If the city takes the offer, its total losses on the taxpayer-funded Sheraton Grand Phoenix could exceed $100 million.

Phoenix has entered into exclusive negotiations to sell the city-owned Sheraton Grand Phoenix downtown hotel —the largest hotel in Arizona — for $255 million.

The city signed a letter of intent with TLG Phoenix LLC, an investment company based in Florida, to accept the offer and negotiate a purchase contract, city officials announced Tuesday evening.

But the deal faces criticism from some council members concerned about the loss to taxpayers. The city also attempted, unsuccessfully, to sell the hotel to the same buyer for a higher price last year.

If Phoenix ultimately takes the offer, the city’s total losses on the taxpayer-funded Sheraton could exceed $100 million.

The city still owes $306 million on the hotel and likely would have to pay that off, even after a sale. That would come on top of about $47 million the city has sunk into the hotel, largely when bookings dropped due to the recession.

Phoenix wants to sell the Sheraton, which has 1,000 rooms and is one of the taller structures in the downtown skyline, so it can get out of the turbulent hotel business.

A sale also frees up tourism tax revenue the city has used to keep the hotel afloat. The revenue could instead help patch budget deficits or finance a potential new arena for the Phoenix Suns.

Not a sure thing

The deal is still far from the finish line and requires City Council approval. It is expected to vote before the end of the year.

Some council members will likely question the sale price given the hit to taxpayers.

“I’m not pleased about it,” Councilwoman Thelda Williams said Tuesday, adding that she needs more details to know if she can support it.

“Let’s see what happens. We haven’t been very successful so far.”

Williams’s hesitancy comes after a previous attempt to sell the hotel to TLG Phoenix.

Early last year, Phoenix accepted a $300 million offer to sell the property to the same investors. But that deal fell through in summer 2016 — for reasons never publicly explained — and the city began talking to other buyers.

But the city struggled to find another buyer willing to pay as much. One potential offer it received discussed a purchase price between $150 million and $200 million.

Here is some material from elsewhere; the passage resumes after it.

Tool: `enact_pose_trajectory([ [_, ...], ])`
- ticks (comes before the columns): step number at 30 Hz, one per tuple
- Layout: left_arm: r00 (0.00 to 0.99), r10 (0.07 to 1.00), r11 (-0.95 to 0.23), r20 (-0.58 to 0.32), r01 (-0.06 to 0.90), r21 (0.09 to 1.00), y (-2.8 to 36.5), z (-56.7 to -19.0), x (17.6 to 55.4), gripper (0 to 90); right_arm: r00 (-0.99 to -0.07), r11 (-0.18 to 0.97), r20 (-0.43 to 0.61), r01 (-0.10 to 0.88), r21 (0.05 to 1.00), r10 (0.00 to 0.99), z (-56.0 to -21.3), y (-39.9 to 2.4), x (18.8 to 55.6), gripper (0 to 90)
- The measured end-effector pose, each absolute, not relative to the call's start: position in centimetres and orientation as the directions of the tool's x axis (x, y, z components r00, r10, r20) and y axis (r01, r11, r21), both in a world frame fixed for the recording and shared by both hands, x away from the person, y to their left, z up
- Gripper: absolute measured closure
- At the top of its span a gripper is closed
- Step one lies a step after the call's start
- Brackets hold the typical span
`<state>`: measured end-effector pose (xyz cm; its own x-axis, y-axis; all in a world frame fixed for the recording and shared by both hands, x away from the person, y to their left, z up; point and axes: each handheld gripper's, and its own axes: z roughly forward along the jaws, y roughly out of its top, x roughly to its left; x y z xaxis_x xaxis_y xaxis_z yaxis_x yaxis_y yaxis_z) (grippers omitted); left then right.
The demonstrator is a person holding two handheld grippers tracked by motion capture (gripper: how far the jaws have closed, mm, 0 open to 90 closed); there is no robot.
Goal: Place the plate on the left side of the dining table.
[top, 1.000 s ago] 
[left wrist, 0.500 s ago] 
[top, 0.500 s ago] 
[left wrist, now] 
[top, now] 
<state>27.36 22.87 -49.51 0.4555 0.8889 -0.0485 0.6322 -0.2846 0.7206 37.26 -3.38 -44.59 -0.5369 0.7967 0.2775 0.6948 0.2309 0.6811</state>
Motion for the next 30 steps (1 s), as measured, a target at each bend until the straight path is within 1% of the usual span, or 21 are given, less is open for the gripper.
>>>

Mayor Greg Stanton, who voted to build the hotel as a City Council member, was cautiously optimistic about the new offer Tuesday evening.

“The city has been working hard to find the right buyer for the hotel,” Stanton said in a statement. “This is a very compelling proposal that would keep the Sheraton as a key component of our convention business so I’m interested to see where this negotiation goes.”

Offer shows hotel underwater

The latest offer appears to confirm what some private-sector investors have warned: The Sheraton is worth substantially less than what the city owes.

Jeremy Legg, a special-projects manager for the city’s convention center, announced basic terms of the new sale agreement in a statement to the The Arizona Republic on Tuesday evening.

Legg said while many details of the sale are not yet negotiated, the deal will ensure the Sheraton remains a “first-class” convention hotel to buttress the city’s nearby convention center.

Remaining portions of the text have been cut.